> [Required action]:
Copy the data that appears below exactly. Drop the pictures.

◆ ◆ ◆ ◆ ◆

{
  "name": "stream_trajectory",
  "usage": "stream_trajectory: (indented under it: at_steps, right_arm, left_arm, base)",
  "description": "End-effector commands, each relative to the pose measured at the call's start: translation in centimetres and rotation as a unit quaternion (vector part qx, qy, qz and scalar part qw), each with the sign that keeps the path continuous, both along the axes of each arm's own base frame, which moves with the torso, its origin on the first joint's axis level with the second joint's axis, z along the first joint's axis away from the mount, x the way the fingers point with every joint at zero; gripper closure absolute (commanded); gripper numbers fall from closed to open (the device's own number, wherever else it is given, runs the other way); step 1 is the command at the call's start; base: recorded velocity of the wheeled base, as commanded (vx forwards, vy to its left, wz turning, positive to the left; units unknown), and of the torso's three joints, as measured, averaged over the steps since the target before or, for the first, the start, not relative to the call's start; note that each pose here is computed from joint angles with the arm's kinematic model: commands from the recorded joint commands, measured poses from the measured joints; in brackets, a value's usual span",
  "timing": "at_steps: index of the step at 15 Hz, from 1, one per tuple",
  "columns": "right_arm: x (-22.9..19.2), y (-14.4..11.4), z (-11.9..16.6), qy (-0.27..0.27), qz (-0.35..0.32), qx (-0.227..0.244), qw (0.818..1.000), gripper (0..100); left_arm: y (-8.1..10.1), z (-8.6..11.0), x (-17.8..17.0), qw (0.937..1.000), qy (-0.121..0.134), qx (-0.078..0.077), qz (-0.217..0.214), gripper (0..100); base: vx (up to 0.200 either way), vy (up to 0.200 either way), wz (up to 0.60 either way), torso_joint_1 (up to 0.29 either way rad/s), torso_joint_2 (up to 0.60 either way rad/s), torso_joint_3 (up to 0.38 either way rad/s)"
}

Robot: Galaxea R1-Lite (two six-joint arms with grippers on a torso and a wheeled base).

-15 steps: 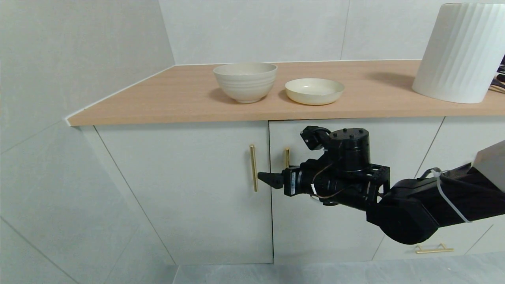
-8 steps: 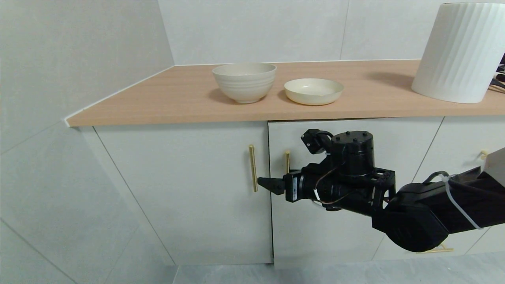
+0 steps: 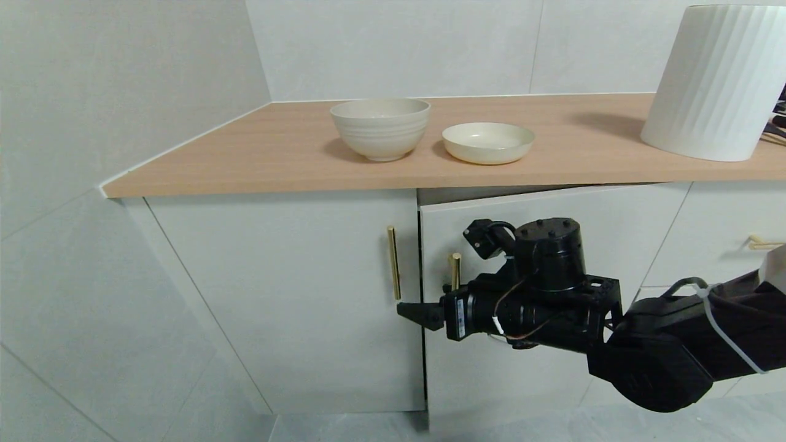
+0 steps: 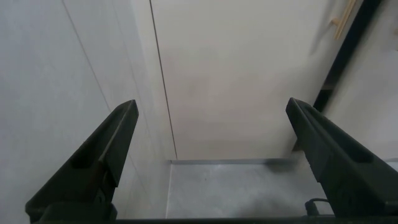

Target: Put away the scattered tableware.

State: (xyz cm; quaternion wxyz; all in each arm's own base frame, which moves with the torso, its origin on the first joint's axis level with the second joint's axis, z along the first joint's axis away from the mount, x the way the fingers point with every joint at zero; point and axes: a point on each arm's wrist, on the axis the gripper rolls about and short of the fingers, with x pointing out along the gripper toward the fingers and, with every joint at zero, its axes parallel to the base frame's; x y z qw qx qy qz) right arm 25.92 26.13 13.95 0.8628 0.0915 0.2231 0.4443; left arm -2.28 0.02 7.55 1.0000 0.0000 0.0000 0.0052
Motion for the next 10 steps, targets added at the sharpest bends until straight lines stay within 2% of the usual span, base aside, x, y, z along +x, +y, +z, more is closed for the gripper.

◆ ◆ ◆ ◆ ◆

> [Response to the task]:
{
  "name": "stream_trajectory",
  "usage": "stream_trajectory: (indented under it: at_steps, right_arm, left_arm, base)",
  "description": "End-effector commands, each relative to the pose measured at the call's start: translation in centimetres and rotation as a unit quaternion (vector part qx, qy, qz and scalar part qw), each with the sign that keeps the path continuous, both along the axes of each arm's own base frame, which moves with the torso, its origin on the first joint's axis level with the second joint's axis, z along the first joint's axis away from the mount, x the way the fingers point with every joint at zero; gripper closure absolute (commanded); gripper numbers fall from closed to open (the device's own number, wherever else it is given, runs the other way); step 1 is the command at the call's start; base: recorded velocity of the wheeled base, as commanded (vx forwards, vy to its left, wz turning, positive to the left; units unknown), and of the torso's three joints, as measured, averaged over the steps since the target before or, for the first, the start, not relative to the call's start; note that each pose here is computed from joint angles with the arm's kinematic model: commands from the recorded joint commands, measured poses from the measured joints; in brackets, a value's usual span",
  "timing": "at_steps: index of the step at 15 Hz, from 1, one per tuple",
  "columns": "right_arm: x (-22.9..19.2), y (-14.4..11.4), z (-11.9..16.6), qy (-0.27..0.27), qz (-0.35..0.32), qx (-0.227..0.244), qw (0.818..1.000), gripper (0..100); left_arm: y (-8.1..10.1), z (-8.6..11.0), x (-17.8..17.0), qw (0.937..1.000), qy (-0.121..0.134), qx (-0.078..0.077), qz (-0.217..0.214), gripper (0..100); base: vx (up to 0.200 either way), vy (up to 0.200 either way), wz (up to 0.60 either way), torso_joint_1 (up to 0.29 either way rad/s), torso_joint_2 (up to 0.60 either way rad/s), torso_joint_3 (up to 0.38 either way rad/s)"
}

Robot: Galaxea R1-Lite (two six-joint arms with grippers on a torso and a wheeled base).

-15 steps: 
-8 steps: 
+0 steps: 
+0 steps: 

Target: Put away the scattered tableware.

State: (xyz cm; quaternion wxyz; all in each arm's own base frame, which moves with the torso, its origin on the first joint's axis level with the second joint's axis, z along the first joint's axis away from the mount, x the way the fingers point with every joint at zero; point and axes: a point on each arm's wrist, on the axis the gripper rolls about and short of the fingers, with x pointing out along the gripper toward the fingers and, with every joint at zero, its axes parallel to the base frame's; x y z qw qx qy qz) right arm 25.92 26.13 13.95 0.8628 0.0915 0.2231 0.4443; left arm -2.28 0.02 7.55 1.0000 0.0000 0.0000 0.0052
Motion for the next 10 steps, targets added at the sharpest bends until straight lines stay within 2% of the usual span, base aside, x, y, z along +x, +y, +z, more is closed for the gripper.

Work on this exercise is done.